WHAT IS EXPECTED:
Repeat the listing exactly. Do not carry over any pictures.

• • •

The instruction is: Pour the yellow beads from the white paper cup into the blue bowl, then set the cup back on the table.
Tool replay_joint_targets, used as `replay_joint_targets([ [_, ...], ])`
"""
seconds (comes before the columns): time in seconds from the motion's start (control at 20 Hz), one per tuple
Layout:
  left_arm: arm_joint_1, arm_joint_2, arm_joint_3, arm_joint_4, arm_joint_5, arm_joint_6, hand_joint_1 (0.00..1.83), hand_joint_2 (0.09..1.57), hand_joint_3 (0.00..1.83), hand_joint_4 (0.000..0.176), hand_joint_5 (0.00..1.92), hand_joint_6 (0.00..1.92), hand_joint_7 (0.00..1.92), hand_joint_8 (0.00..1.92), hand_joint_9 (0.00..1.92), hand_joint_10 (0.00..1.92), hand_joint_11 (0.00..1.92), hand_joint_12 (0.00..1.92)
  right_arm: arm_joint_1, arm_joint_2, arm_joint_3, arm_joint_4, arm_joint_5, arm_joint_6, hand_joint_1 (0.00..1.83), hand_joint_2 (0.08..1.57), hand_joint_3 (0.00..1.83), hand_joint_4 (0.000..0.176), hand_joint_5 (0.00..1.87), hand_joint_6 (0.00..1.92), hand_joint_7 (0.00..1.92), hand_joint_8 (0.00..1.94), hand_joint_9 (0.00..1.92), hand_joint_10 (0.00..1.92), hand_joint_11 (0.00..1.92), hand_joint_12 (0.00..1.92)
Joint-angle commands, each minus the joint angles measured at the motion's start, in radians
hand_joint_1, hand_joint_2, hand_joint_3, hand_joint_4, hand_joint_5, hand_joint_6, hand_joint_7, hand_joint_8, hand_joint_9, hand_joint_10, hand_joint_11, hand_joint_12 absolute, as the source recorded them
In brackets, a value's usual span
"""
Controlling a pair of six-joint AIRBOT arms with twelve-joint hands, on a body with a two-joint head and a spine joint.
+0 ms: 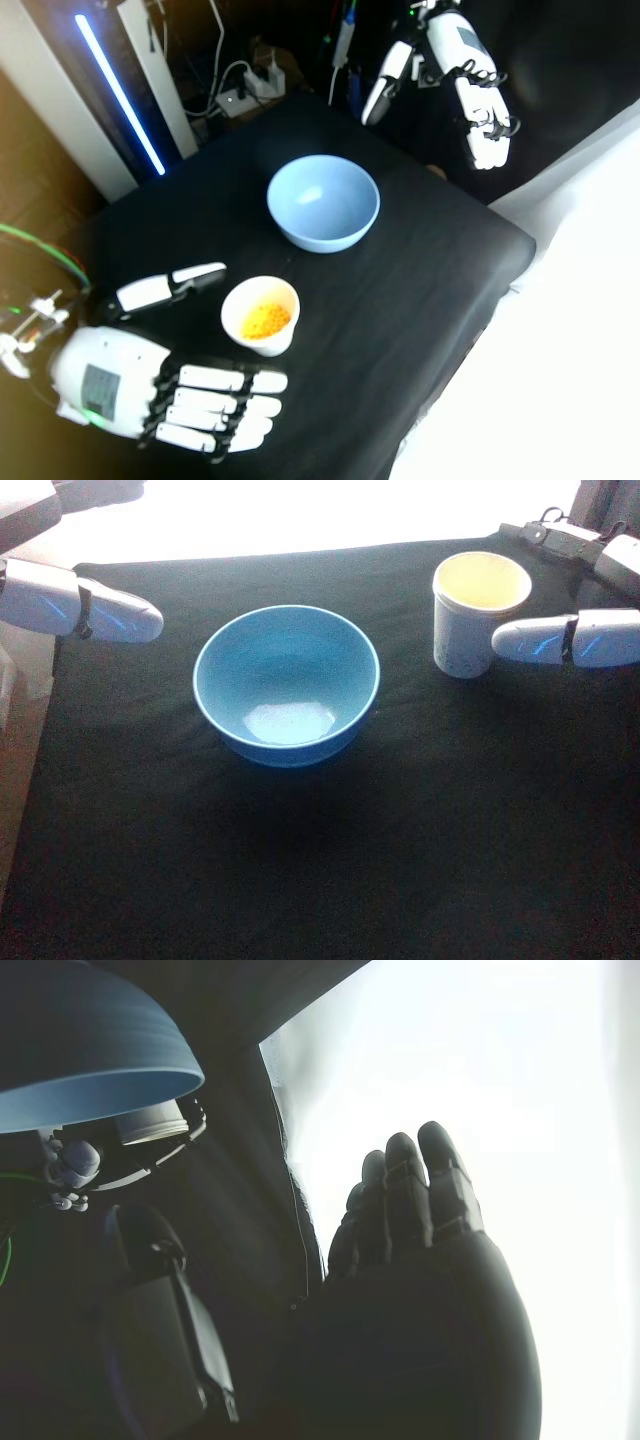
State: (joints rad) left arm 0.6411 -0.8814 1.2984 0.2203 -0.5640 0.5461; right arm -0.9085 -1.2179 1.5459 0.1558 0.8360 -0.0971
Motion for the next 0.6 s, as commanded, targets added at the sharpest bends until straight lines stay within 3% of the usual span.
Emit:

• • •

TASK RESULT:
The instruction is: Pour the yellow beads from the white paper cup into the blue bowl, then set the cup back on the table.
Tool replay_joint_targets, used as `replay_joint_targets([ [_, ...], ])`
"""
seconds (comes before the columns): time in seconds from the motion's start (control at 20 Hz), one per tuple
Layout:
  left_arm: arm_joint_1, arm_joint_2, arm_joint_3, arm_joint_4, arm_joint_5, arm_joint_6, hand_joint_1 (0.00..1.83), hand_joint_2 (0.09..1.57), hand_joint_3 (0.00..1.83), hand_joint_4 (0.000..0.176), hand_joint_5 (0.00..1.92), hand_joint_6 (0.00..1.92), hand_joint_7 (0.00..1.92), hand_joint_8 (0.00..1.92), hand_joint_9 (0.00..1.92), hand_joint_10 (0.00..1.92), hand_joint_11 (0.00..1.92), hand_joint_12 (0.00..1.92)
  right_arm: arm_joint_1, arm_joint_2, arm_joint_3, arm_joint_4, arm_joint_5, arm_joint_6, hand_joint_1 (0.00..1.83), hand_joint_2 (0.08..1.57), hand_joint_3 (0.00..1.83), hand_joint_4 (0.000..0.176), hand_joint_5 (0.00..1.87), hand_joint_6 (0.00..1.92), hand_joint_7 (0.00..1.92), hand_joint_8 (0.00..1.94), hand_joint_9 (0.00..1.92), hand_joint_10 (0.00..1.92), hand_joint_11 (0.00..1.92), hand_joint_12 (0.00..1.92)
Joint-angle commands, each minus the joint angles measured at the motion's start, in radians
hand_joint_1, hand_joint_2, hand_joint_3, hand_joint_4, hand_joint_5, hand_joint_6, hand_joint_7, hand_joint_8, hand_joint_9, hand_joint_10, hand_joint_11, hand_joint_12 absolute, as the source recorded them
In brackets, a value's usual span
"""
Controlling a pair of six-joint AIRBOT arms with twelve-joint hands, on a body with a two-joint head and a spine joint.
+0 ms: 
State: (joints rad) left arm 0.6411 -0.8814 1.2984 0.2203 -0.5640 0.5461; right arm -0.9085 -1.2179 1.5459 0.1558 0.8360 -0.0971
Motion for the next 0.6 s, as commanded, targets added at the sharpest bends until straight lines stay within 3% of the usual span.
Emit:

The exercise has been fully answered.